2.27. Example: Parallel execution (MPI)

|Nmag|‘s numerical core (which is part of the |nsim| multi-physics library) has been designed to carry out numerical computation on several CPUs simultaneously. The protocol that we are using for this is the wide spread Message Passing Interface (MPI). There are a number of MPI implementations; the best known ones are probably MPICH1, MPICH2 and LAM-MPI. Currently, we support MPICH1 and MPICH2.

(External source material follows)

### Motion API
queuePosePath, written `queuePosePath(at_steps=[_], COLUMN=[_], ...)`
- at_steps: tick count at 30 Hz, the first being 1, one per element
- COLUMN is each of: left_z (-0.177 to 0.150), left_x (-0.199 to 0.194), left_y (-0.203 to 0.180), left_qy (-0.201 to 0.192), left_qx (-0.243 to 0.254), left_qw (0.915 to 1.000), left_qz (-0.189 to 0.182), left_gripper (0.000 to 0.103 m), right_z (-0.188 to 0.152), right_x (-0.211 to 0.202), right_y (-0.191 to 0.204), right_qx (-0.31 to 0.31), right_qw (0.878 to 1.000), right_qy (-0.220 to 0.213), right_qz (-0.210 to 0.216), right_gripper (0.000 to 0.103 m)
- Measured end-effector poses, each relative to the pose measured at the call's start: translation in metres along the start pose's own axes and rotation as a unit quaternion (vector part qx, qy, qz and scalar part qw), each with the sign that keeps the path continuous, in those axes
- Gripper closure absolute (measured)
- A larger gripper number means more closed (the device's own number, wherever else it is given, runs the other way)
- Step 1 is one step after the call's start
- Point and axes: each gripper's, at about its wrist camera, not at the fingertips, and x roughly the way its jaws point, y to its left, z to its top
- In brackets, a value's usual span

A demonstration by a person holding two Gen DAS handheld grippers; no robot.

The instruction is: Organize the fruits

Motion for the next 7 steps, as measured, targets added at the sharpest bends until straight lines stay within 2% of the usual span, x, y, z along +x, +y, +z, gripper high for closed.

Which mpi version to use? Whether you want to use mpich1 or mpich2 will depend on your installation: currently, the installation from source provides mpich2 (which is also used in the virtual machines) whereas the Debian package relies on mpich1 (no Debian package is provided after release 0.1-6163).

2.27.1. Using mpich2

Before the actual simulation is started, a multi-purpose daemon must be started when using MPICH2.

The ``.mpd.conf`` file

MPICH2 will look for a configuration file with name .mpd.conf in the user’s home directory. If this is missing, an attempt to start the multi-purpose daemon, will result in an error message like this:

$> mpd
configuration file /Users/fangohr/.mpd.conf not found
A file named .mpd.conf file must be present in the user's home
directory (/etc/mpd.conf if root) with read and write access
only for the user, and must contain at least a line with:
One way to safely create this file is to do the following:
  cd $HOME
  touch .mpd.conf
  chmod 600 .mpd.conf
and then use an editor to insert a line like
into the file.  (Of course use some other secret word than mr45-j9z.)

If you don’t have this file in your home directory, just follow the instructions above to create it with some secret word of your choice (Note that the above example is from a Mac OS X system: on Linux the home directory is usually under /home/USERNAME rather than /Users/USERNAME as shown here.)

Let’s assume we have a multi-core machine with more than one CPU. This makes the mpi setup slightly easier, and is also likely to be more efficient than running a job across the network between difference machines.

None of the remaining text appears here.